Born at the beginning of the twentieth century, Fromm began his studies following the conclusion of the First World War, swiftly receiving his PhD and subsequently qualifying as a psychoanalyst by 1930. In the same year, Fromm joined the Frankfurt Institute of Social Research, becoming a central figure in the nascent “Frankfurt School.”
Dedicated to the explication of Marxism, the school hosted theorists like Theodore Adorno and Max Horkheimer, both of whom, like Fromm, emigrated to the United States after the Nazis had risen to power. Spending much of the rest of his life in the States, Fromm became a prolific author across an array of disciplines, but it is for his contribution to neo-Freudian theory, and his willingness to explore the political dimensions of said theory, that he is remembered.
One of his final works, To Have or To Be is the fullest representation of his philosophy. As aforementioned, it analysed the psychological impact consumerism, and other attachés of late capitalism, had on human beings. Its main observation was that consumerism had led us to treat everything as if it were a possession (something to have) as opposed to an experience (something at which we are exercising our being). Learning, for instance, was increasingly pursued not out of interest but as an exercise through which one could obtain both social and cultural capital. Likewise, events were attended not for the joy or the pleasure they brought, but for the photographs one could take, and the connections one could make.

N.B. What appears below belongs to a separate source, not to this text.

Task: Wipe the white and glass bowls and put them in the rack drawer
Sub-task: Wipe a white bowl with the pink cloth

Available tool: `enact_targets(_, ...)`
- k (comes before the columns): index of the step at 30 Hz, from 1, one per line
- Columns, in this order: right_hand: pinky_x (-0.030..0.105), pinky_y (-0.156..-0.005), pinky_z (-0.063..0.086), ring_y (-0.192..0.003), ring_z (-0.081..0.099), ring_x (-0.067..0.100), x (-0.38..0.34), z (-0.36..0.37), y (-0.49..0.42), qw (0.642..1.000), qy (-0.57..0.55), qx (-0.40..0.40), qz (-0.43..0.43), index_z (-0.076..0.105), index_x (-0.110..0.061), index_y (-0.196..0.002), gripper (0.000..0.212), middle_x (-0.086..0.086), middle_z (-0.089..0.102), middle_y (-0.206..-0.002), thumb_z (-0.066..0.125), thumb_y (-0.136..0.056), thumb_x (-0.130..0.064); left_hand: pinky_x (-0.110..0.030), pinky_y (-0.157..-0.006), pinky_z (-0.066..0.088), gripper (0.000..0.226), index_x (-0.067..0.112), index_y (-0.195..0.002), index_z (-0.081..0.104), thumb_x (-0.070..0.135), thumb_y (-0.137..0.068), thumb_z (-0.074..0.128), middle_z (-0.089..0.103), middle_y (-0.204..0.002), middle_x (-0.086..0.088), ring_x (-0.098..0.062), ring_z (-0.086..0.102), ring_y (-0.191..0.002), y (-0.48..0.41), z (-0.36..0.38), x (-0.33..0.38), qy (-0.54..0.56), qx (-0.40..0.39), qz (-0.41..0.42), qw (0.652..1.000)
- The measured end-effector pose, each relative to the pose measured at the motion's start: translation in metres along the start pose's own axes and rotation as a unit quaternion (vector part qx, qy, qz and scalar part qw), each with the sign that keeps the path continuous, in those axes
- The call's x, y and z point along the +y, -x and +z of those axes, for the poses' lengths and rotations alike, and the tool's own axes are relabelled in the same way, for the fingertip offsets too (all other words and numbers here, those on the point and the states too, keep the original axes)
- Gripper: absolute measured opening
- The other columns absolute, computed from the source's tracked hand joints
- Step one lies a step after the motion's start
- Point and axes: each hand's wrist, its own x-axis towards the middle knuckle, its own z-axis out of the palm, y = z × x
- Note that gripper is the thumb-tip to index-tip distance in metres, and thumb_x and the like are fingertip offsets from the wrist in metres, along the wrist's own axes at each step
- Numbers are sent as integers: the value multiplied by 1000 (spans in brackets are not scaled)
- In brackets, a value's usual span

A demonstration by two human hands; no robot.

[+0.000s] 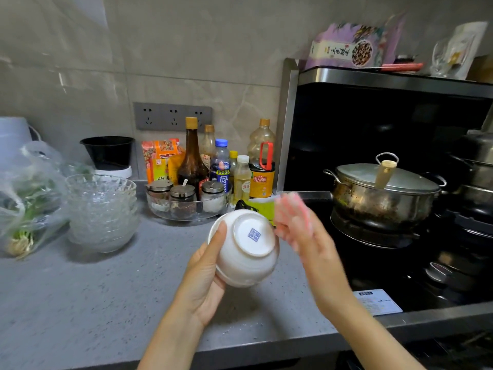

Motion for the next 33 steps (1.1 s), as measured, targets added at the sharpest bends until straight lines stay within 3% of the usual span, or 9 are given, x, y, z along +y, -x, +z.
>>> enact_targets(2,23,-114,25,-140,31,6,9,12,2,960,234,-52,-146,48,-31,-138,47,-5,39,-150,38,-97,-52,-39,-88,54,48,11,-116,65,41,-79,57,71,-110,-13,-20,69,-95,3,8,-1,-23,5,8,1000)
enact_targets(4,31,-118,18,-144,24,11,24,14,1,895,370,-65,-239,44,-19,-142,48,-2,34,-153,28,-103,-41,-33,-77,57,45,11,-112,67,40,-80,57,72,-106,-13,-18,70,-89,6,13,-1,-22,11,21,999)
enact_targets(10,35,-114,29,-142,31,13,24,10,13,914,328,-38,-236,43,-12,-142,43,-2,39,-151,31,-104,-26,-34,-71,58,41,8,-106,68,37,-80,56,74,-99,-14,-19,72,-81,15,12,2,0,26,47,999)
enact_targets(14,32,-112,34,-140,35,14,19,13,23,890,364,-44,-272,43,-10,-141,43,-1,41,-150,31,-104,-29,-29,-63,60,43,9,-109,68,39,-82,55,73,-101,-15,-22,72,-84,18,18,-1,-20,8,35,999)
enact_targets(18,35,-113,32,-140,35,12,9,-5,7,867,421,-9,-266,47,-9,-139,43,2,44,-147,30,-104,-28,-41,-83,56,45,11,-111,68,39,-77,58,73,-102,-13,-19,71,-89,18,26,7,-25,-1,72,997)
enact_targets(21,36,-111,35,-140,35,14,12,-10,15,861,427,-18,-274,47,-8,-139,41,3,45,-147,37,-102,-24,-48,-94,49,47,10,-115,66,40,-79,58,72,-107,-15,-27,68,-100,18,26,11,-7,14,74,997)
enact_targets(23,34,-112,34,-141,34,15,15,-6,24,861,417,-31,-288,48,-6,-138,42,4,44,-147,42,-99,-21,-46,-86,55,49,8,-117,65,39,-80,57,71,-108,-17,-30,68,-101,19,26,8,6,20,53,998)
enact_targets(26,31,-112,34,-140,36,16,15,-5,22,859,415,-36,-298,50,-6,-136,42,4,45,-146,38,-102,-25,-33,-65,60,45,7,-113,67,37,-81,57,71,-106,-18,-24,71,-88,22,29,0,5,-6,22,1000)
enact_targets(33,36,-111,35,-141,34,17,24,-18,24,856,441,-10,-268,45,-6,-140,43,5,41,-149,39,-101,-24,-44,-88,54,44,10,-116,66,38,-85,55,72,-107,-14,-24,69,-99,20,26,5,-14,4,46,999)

Drawing on a diverse set of thinkers, from Jesus of Nazareth and Master Eckhart to Karl Marx and R. H. Tawney, Fromm posited that freedom was a mental, rather than a political, status. A theorist of human perfectibility, like many of his influences, he thought the purpose of a political state was to make such a mental state of freedom realisable. Thus, the state was to dismantle structures that made humans consider things with regard to their marketability.
A capitalist system, by placing emphasis on capital accrued from markets, was, of course, Fromm’s enemy. Nonetheless, he rejected soviet communism, believing it a ‘vulgar forgery’ of Marxism, and criticised much of the contemporary left for its bourgeois aspirations.
Musing as to what a mended society would look like in the book’s concluding section – ‘The New Man and the New Society’ – Fromm suggested that, absent acquisitive tendencies, we would start to care for our climate and systematically decentralise power. Governed by reason and with measures such as universal basic income removing external pressures, a new age of ‘participatory democracy’ and human freedom would begin.
Regrettably, this has not come to pass, and, as a result, the book, for all its depth, reads like a politically impractical refrain uttered by a disgruntled leftist.
More than anything else, this is a comment on the endurance of ‘late capitalism’. As Mark Fisher wrote in Capitalist Realism, it is easier, in the twenty-first century, to imagine the end of the world than the end of capitalism. How Fromm’s ethic could be seen as enough to overthrow a system which, already in 1976, had sown widespread financialisation and deindustrialisation, not to mention the tyranny of ambition and the relative abandonment of collective altruism, is beyond me.